• Problem details
Please give the listing again in its entirety, exactly as written.
Top of Data in this exercise
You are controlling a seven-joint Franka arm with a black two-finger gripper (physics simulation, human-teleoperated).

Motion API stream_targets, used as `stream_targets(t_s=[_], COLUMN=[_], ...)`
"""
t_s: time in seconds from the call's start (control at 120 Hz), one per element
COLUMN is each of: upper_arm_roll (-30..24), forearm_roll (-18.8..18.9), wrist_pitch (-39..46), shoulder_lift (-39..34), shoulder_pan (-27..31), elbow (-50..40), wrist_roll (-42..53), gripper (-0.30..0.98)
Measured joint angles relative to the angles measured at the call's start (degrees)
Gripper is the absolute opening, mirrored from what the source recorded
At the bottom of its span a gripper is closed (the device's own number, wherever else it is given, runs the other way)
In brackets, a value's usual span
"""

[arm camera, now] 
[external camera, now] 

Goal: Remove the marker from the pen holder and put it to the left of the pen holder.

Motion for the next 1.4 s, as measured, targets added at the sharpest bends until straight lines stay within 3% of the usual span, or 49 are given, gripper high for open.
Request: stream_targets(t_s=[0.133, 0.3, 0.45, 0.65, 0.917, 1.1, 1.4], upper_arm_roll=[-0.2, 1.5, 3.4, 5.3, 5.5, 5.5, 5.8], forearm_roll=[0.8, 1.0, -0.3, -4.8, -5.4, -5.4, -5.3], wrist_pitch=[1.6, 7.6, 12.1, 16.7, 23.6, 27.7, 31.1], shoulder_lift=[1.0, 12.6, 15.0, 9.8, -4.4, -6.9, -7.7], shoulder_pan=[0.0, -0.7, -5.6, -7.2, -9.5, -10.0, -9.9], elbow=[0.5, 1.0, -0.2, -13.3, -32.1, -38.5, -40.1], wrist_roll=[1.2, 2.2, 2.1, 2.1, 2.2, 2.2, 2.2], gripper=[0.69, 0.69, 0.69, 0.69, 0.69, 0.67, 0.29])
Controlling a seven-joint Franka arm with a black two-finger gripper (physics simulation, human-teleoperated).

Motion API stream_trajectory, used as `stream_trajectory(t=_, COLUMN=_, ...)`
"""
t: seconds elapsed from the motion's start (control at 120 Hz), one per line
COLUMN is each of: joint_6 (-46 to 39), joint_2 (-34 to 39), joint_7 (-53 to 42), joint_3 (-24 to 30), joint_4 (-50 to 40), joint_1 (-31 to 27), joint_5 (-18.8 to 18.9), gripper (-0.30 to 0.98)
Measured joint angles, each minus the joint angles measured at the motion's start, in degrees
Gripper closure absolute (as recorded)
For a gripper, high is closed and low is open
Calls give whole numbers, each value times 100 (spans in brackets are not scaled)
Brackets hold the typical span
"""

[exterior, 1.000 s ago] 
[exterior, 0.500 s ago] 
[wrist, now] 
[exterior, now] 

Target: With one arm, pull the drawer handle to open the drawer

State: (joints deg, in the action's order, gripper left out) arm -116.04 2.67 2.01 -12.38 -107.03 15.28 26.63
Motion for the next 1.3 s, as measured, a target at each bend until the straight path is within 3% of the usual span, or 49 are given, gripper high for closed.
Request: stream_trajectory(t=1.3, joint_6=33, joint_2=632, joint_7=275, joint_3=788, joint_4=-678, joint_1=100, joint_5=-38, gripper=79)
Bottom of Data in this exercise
• Response to this exercise
You are controlling a seven-joint Franka arm with a black two-finger gripper (physics simulation, human-teleoperated).

Motion API stream_targets, used as `stream_targets(t_s=[_], COLUMN=[_], ...)`
"""
t_s: time in seconds from the call's start (control at 120 Hz), one per element
COLUMN is each of: upper_arm_roll (-30..24), forearm_roll (-18.8..18.9), wrist_pitch (-39..46), shoulder_lift (-39..34), shoulder_pan (-27..31), elbow (-50..40), wrist_roll (-42..53), gripper (-0.30..0.98)
Measured joint angles relative to the angles measured at the call's start (degrees)
Gripper is the absolute opening, mirrored from what the source recorded
At the bottom of its span a gripper is closed (the device's own number, wherever else it is given, runs the other way)
In brackets, a value's usual span
"""

[arm camera, now] 
[external camera, now] 

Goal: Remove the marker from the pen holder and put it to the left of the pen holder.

Motion for the next 1.4 s, as measured, targets added at the sharpest bends until straight lines stay within 3% of the usual span, or 49 are given, gripper high for open.
Request: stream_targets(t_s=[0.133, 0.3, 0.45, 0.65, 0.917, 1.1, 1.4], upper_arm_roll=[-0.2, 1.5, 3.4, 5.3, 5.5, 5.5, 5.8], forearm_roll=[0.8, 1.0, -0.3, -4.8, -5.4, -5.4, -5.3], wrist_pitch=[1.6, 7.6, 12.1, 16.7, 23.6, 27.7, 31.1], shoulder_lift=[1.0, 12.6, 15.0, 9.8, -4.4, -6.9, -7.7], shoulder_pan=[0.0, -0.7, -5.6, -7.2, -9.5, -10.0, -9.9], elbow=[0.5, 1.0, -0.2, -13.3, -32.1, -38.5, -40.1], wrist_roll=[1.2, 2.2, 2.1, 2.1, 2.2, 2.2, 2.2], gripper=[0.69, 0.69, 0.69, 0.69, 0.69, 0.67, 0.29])
Controlling a seven-joint Franka arm with a black two-finger gripper (physics simulation, human-teleoperated).

Motion API stream_trajectory, used as `stream_trajectory(t=_, COLUMN=_, ...)`
"""
t: seconds elapsed from the motion's start (control at 120 Hz), one per line
COLUMN is each of: joint_6 (-46 to 39), joint_2 (-34 to 39), joint_7 (-53 to 42), joint_3 (-24 to 30), joint_4 (-50 to 40), joint_1 (-31 to 27), joint_5 (-18.8 to 18.9), gripper (-0.30 to 0.98)
Measured joint angles, each minus the joint angles measured at the motion's start, in degrees
Gripper closure absolute (as recorded)
For a gripper, high is closed and low is open
Calls give whole numbers, each value times 100 (spans in brackets are not scaled)
Brackets hold the typical span
"""

[exterior, 1.000 s ago] 
[exterior, 0.500 s ago] 
[wrist, now] 
[exterior, now] 

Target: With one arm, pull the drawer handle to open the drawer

State: (joints deg, in the action's order, gripper left out) arm -116.04 2.67 2.01 -12.38 -107.03 15.28 26.63
Motion for the next 1.3 s, as measured, a target at each bend until the straight path is within 3% of the usual span, or 49 are given, gripper high for closed.
Request: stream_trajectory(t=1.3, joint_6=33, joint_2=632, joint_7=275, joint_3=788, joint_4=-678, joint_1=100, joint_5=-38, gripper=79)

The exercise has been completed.